The Java I/O stream library is an important part of everyday programming. The stream API is overwhelmingly rich, replete with interfaces, objects, and methods to support almost every programmer’s needs. In view of providing every need, the stream library has become a large collection of methods, interfaces, and classes with a recent extension into a new package called NIO.2 (New I/O version 2). It is easy to be lost among the stream implementation, especially for a beginner. This article shall try to provide some clue to streamline your understanding of I/O streams APIs in Java.
An Idea of Java I/O Stream
Stream literally means continuous flow, and I/O stream in Java refers to the flow of bytes between an input source and output destination. The type of sources or destination can be anything that contains, generates, or consumes data. For example, it may be a peripheral device, a network socket, a memory structure like an array, disk files, or other programs. After all, bytes are bytes; reading data sent from a server network stream is no different than reading a local file. Similar is the case for writing data. The intriguing part of Java I/O is its unique approach, very different from how I/O is handled in C or C++. Although the data type may vary along with I/O endpoints, the fundamental approach of the methods in output and input stream is same all throughout Java APIs. There will always be a read method for the input stream and a write method for the output stream.
After the stream object is created, we almost can ignore the intricacies involved in realizing the exact details of I/O processing. For example, we can chain filter streams to either an output stream or an input stream, and modify the data in the process of a read or write operation subsequently. The modification can be like applying encryption or compression or simply provide methods to convert data into other formats.
The readers and writers, for example, can be chained to an input and output stream to realize character streams rather than bytes. Readers and writers can handle a variety of character encoding such as multi byte Unicode characters (UTF-8).
Thus, a lot goes on behind the scenes, even if it is seemingly a simple I/O flow from one end to another. Implementing them from scratch is by no means simple and needs to go through the rigor of extensive coding. Java Stream APIs handle these complexities, giving developers an open space to concentrate on their productive ends rather than brainstorm on the intricacies of I/O processing.

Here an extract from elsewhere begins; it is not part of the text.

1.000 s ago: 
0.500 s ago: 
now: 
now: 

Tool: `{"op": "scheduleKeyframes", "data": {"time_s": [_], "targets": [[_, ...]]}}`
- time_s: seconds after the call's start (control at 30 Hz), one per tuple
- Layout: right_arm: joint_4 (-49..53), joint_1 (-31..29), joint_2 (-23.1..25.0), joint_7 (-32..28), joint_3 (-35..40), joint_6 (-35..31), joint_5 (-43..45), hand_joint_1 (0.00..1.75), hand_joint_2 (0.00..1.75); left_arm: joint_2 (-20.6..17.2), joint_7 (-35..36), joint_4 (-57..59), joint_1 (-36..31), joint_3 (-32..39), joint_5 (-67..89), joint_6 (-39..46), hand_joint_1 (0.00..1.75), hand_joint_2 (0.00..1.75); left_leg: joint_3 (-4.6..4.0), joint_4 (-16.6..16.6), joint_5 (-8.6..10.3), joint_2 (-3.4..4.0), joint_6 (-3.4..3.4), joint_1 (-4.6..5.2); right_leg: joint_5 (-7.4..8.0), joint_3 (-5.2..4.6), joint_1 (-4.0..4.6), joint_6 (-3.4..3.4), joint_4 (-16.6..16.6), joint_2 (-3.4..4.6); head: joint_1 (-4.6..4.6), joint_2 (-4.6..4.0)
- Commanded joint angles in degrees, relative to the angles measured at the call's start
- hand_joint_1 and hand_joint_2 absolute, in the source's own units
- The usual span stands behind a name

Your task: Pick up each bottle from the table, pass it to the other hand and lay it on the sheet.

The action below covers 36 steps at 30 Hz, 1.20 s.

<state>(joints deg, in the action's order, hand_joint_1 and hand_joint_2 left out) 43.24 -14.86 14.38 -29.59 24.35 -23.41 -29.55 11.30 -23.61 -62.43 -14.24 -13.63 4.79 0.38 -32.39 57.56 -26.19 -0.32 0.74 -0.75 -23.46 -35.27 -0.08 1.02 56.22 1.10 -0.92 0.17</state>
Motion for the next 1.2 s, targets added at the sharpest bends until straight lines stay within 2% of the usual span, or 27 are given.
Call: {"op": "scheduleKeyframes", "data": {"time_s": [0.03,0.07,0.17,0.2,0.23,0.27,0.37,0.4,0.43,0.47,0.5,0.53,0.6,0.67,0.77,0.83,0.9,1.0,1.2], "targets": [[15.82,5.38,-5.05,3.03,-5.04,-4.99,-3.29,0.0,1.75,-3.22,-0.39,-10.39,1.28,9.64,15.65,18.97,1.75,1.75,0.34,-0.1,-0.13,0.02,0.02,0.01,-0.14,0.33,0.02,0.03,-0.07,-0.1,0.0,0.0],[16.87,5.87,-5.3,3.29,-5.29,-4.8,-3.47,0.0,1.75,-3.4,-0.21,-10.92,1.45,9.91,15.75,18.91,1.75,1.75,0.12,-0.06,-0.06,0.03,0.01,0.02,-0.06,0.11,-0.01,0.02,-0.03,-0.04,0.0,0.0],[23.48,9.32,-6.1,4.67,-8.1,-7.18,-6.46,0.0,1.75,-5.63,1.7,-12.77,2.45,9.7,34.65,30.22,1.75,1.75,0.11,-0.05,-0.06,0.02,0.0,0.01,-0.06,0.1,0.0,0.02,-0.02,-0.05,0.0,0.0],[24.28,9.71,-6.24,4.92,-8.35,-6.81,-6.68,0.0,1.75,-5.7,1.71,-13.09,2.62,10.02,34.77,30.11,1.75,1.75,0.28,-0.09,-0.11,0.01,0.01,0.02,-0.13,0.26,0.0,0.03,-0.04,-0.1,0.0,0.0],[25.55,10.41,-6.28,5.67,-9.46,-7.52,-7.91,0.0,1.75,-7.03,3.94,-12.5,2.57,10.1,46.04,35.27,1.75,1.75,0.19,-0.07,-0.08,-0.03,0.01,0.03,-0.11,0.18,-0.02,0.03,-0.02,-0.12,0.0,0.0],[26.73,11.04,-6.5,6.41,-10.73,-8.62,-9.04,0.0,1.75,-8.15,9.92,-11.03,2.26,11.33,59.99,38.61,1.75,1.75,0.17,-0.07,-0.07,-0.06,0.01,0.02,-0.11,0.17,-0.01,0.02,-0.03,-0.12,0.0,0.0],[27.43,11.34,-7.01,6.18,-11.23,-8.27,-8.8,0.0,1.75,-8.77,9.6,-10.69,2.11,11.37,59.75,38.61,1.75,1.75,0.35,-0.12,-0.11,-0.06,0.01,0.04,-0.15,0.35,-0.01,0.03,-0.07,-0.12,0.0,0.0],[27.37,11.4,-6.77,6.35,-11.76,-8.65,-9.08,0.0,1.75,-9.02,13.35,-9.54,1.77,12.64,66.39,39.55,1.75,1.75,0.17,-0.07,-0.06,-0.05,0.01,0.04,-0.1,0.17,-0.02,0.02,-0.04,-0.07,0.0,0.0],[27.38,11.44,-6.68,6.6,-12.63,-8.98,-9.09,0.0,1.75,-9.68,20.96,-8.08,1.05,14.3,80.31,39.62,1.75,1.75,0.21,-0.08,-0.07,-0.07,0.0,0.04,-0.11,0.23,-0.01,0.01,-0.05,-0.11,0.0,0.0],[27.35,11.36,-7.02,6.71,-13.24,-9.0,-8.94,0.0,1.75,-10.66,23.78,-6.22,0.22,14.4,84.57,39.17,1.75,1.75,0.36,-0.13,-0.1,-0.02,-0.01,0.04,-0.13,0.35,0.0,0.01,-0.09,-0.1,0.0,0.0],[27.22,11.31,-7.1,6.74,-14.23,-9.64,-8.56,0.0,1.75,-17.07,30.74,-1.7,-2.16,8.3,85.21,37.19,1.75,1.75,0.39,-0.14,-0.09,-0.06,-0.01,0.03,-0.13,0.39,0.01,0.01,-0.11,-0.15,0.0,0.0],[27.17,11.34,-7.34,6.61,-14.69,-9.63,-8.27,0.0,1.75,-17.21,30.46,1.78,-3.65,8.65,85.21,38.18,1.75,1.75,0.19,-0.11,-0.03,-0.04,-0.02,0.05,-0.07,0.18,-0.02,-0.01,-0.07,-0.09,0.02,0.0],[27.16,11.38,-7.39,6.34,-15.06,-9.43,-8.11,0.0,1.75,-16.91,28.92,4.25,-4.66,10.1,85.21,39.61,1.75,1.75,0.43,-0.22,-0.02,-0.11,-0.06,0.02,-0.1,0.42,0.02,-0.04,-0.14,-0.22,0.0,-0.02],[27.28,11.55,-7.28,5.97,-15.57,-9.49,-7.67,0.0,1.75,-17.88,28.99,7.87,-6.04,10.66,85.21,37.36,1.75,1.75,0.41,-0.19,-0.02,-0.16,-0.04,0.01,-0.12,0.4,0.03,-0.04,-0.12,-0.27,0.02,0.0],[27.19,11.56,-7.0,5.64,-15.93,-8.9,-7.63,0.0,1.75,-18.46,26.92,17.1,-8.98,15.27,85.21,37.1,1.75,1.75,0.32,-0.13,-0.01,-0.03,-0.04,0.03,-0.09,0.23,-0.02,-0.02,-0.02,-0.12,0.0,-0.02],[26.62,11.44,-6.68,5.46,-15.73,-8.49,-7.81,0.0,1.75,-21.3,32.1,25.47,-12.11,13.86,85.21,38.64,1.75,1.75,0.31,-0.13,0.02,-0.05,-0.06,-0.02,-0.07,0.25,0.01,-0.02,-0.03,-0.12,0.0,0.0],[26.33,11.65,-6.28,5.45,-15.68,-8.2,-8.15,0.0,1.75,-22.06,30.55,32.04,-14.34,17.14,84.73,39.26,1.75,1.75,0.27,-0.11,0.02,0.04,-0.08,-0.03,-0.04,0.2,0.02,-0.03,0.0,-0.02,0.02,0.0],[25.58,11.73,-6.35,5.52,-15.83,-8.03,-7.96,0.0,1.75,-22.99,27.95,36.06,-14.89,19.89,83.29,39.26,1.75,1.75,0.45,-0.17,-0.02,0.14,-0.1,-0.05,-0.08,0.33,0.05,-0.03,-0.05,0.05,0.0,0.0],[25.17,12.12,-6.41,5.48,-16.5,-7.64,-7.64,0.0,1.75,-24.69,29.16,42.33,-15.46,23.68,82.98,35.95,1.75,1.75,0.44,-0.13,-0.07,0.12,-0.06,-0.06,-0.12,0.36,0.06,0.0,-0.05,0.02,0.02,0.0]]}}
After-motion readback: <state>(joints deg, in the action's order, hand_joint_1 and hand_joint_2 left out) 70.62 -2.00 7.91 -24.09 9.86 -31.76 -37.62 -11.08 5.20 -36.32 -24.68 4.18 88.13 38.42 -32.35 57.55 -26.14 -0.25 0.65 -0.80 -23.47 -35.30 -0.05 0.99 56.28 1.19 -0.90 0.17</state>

One just needs to understand the right use of the API interfaces, objects, and methods and let it handle the intricacies on their behalf.
Note: There is a separate package, called java.util.stream. Although, conceptually, java.util.stream is similar to java.io streams, their implementation is different and has a different use altogether. Introduced in JDK8, java.util.stream is closely associated with lambda expression and has little to offer the type of I/O stream we are talking about. Let’s not confuse one with the other (at least for now). |
The Java IO Stream API Library
The classes defined in the java.io package implements Input/Output Stream, File, and Serialization. File is not exactly a stream, but stream operations are the means to achieve file handling. File actually deals with file system manipulation, such as read/write operations, manipulating their properties, disk access, permissions, subdirectory navigation, and so forth. Serialization, on the other hand, is the process of persisting Java objects into a local or remote machine. Complete delineation is out of scope of this article; instead, here we focus only on the I/O streaming part. The base class for I/O streaming is the abstract classes InputStream and OutputStream, and later these classes are extended to to have some added functionality. They can be categorized intuitively as follows.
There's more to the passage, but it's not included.